The precincts present a similar clustering as before, except the under-voters are now distributed into other clusters. The yellow group is fairly neutral. The green group is left leaning. The purple group is left-leaning with a focus on Harrison/Rich/Easthom. The blue group is left-leaning with a focus on Merritt/Kleinschmidt. The red group is right-leaning and includes two of the Durham precincts.

As a bonus, I thought this visual was attractive. It shows a smoothed trend line of the vote percentages (times four for town council candidates) by precinct, where the precincts are ordered by support for Kleinschmidt, the winner of the race for mayor. (Click graph for a larger version.)

CH2009Performance

The “left-leaning” candidates generally rise with Kleinschmidt while the “right-leaning” candidates (dotted lines) fall. Merritt’s strong showing at Lincoln and Northside is also evident. Unfortunately for him, those precincts had very low turn-out.

Chapel Hill Election Clustering

Damon Seils provided some great maps of the precinct results from this month’s local elections. I played around with the data, and found the results of a two-cluster analysis to be interesting. The ballots don’t include party affiliation, but candidates fell into two clusters, anyway, and the precincts fit several different profiles in support of those two candidate groups.

Two-way clustering of candidates and precincts
Two-way clustering of candidates and precincts

I’ll agree the diagram looks a bit complicated, but if you put in a little work, there’s a few gems to be found. Precincts are listed down the left side, and candidates across the bottom. The square at each precinct-candidate intersection is colored according to the candidate’s relative support at that precinct, red being strong, gray medium and blue weak. That part’s called a cell plot or heat map.

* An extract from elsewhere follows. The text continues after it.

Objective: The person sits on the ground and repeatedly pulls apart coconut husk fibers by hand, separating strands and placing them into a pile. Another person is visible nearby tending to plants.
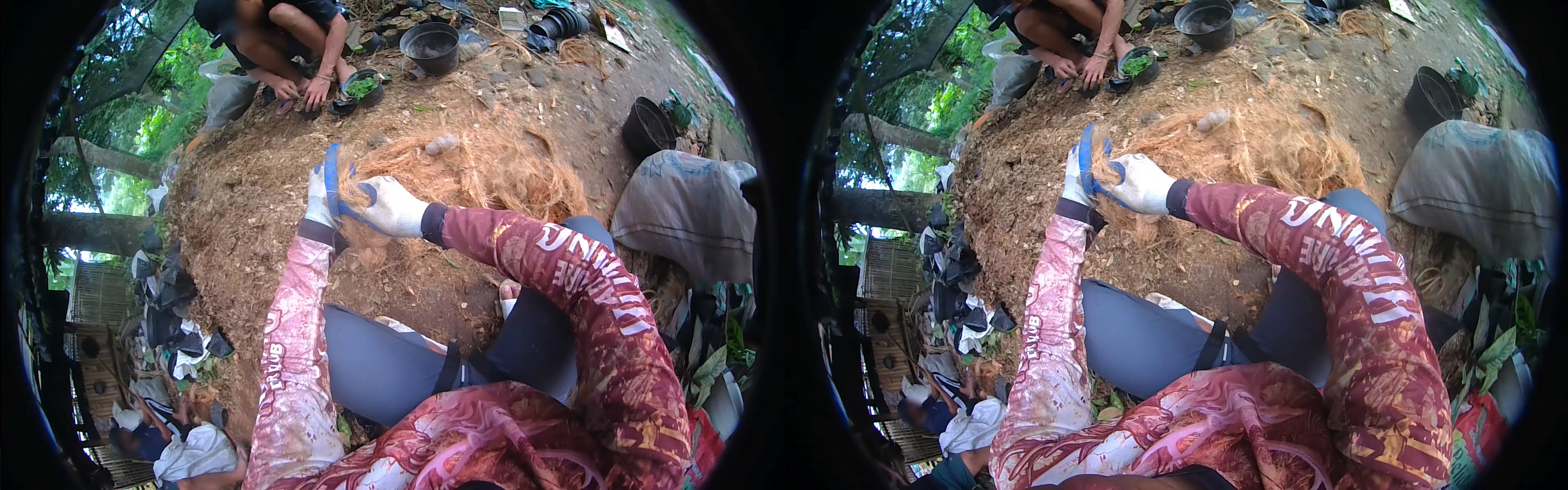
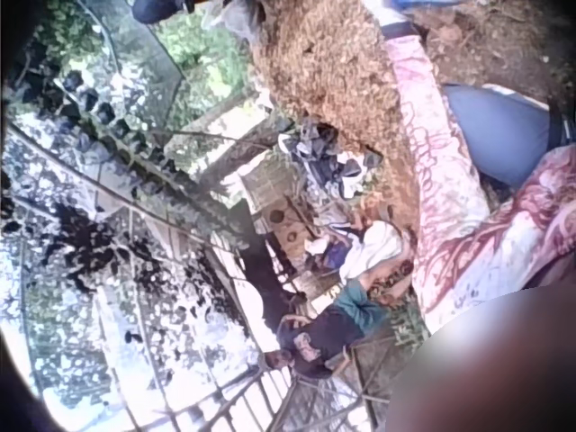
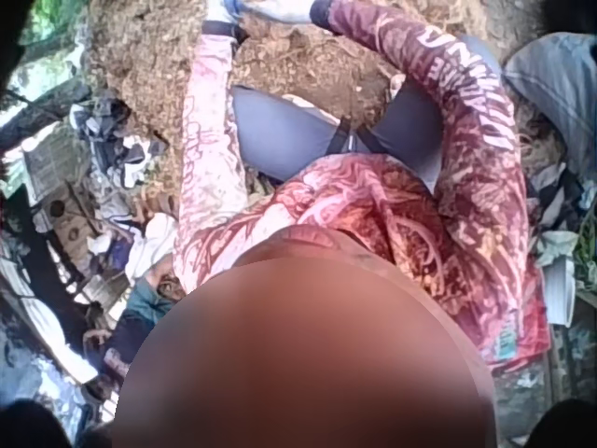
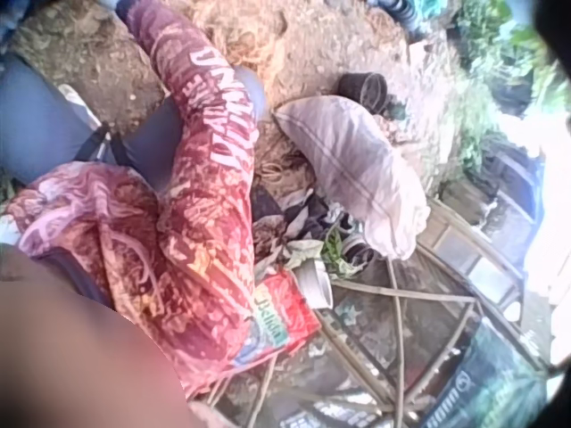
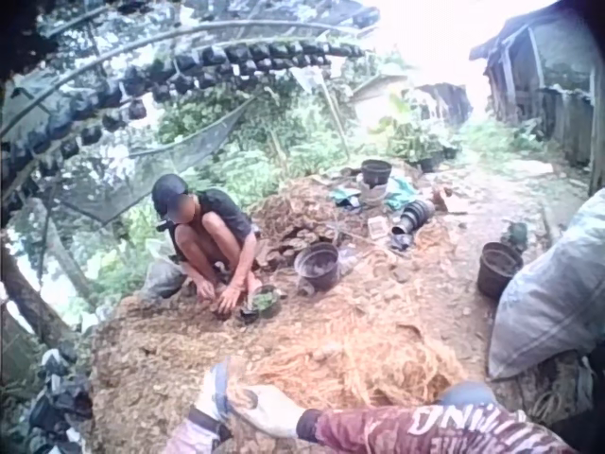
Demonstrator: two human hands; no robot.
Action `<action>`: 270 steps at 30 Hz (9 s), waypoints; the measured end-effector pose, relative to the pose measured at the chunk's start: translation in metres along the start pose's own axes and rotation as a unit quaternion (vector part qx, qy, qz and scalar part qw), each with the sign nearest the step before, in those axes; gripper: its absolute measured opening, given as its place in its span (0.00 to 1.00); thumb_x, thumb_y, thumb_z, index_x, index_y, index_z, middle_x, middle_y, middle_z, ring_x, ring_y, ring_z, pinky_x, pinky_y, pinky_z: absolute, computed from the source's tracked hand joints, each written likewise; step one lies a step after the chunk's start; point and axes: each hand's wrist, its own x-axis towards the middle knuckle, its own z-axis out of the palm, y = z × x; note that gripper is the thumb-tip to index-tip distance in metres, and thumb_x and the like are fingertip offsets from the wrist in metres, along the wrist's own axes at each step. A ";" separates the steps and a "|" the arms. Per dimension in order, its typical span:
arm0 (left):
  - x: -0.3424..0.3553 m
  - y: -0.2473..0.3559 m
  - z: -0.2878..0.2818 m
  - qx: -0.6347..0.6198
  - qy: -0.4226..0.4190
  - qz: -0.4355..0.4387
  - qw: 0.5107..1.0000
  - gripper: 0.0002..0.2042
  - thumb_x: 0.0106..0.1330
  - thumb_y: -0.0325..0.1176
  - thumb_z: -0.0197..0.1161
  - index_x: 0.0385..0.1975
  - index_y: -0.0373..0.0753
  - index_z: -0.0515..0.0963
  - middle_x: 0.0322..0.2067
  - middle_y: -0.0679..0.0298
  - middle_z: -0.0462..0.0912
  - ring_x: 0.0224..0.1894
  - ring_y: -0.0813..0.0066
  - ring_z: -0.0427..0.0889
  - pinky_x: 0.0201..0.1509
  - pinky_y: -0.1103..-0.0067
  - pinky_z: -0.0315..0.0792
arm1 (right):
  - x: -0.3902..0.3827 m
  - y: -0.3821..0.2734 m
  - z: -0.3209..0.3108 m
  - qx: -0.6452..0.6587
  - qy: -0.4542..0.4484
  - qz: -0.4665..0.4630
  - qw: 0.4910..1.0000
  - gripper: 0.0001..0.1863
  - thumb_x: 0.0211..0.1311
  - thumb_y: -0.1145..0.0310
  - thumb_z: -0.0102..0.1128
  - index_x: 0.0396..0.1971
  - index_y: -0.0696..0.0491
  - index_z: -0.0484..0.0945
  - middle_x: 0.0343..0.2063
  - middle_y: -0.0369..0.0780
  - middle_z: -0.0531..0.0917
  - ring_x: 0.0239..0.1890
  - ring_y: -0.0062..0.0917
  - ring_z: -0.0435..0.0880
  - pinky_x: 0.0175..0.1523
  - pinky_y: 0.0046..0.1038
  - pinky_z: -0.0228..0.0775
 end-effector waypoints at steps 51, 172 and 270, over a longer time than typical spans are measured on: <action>0.049 -0.006 0.009 0.233 0.207 0.148 0.938 0.22 0.72 0.48 0.61 0.25 0.34 0.83 0.17 0.72 0.78 0.19 0.77 0.73 0.27 0.72 0.68 | 0.012 0.020 -0.030 -0.073 0.111 0.045 0.990 0.26 0.67 0.45 0.59 0.31 0.57 0.82 0.22 0.50 0.83 0.29 0.42 0.85 0.36 0.40 0.73; 0.030 -0.032 0.028 0.070 0.109 0.181 0.975 0.23 0.74 0.53 0.58 0.45 0.35 0.80 0.35 0.66 0.82 0.35 0.79 0.76 0.40 0.76 0.73 | 0.020 0.038 -0.048 -0.003 0.077 0.045 0.996 0.40 0.59 0.34 0.63 0.53 0.58 0.80 0.44 0.52 0.85 0.48 0.39 0.85 0.53 0.37 0.74; -0.035 0.022 0.029 0.104 -0.010 0.063 0.993 0.17 0.62 0.36 0.73 0.48 0.36 0.82 0.38 0.64 0.86 0.35 0.77 0.84 0.36 0.79 0.78 | 0.024 0.038 -0.123 0.060 0.103 0.079 0.990 0.19 0.61 0.56 0.70 0.45 0.54 0.83 0.33 0.38 0.85 0.34 0.22 0.81 0.40 0.27 0.74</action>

The tree-like parts are dendrograms, which show the results of the hierarchical cluster analyses. Similar items (precincts or candidates) are grouped together in the tree.

For the candidates, along the bottom, there’s a clear pair of clusters, which I’ll call left-leaning and right-leaning candidates. Coincidently, the left-leaning are on the left and the right-leaning are on the right.

The precincts are more interesting, though I have even less knowledge of their actual political orientations. I’ve colored the precincts into five groups. The first (red) and to a greater extent the second (yellow) cluster generally voted in favor of the right-leaning candidates. That is, the left six columns of the heat map are bluish and the right four columns are reddish. The opposite is true for the green and purple clusters; they’re more left-leaning, especially the purple precincts.

What puzzles me is the middle (blue) cluster. Those precincts don’t seem to like anyone. The numbers I used for clustering were percent of ballots cast, and apparently there were more voters in those precincts with incomplete ballots, voting in some but not all races. For instance, the two major mayoral candidates, Kleinschmidt and Czajkowski, only received votes on 28% and 21%, respectively, of the ballots at the Kings Mill precinct.

That leads to looking at votes per ballot for each race by precinct. Here’s a bar chart with the precincts ordered by town council votes per ballot.

VotesPerBallot

Most precincts had near 100% participation in the mayoral race (exactly 100% for Booker Creek and Coker Hills), and most precincts averaged over three (of four available) votes in the town council race. So only the already-identified cluster of three (plus Dogwood Acres to a lesser degree) stand out regarding participation.

I imagine the One Stop (early voting for all precincts) totals reflect a lot of Carrboro voters. What makes the others different? Were people there to vote for a different race, like the school board? Or just voting for a favorite son/daughter candidate?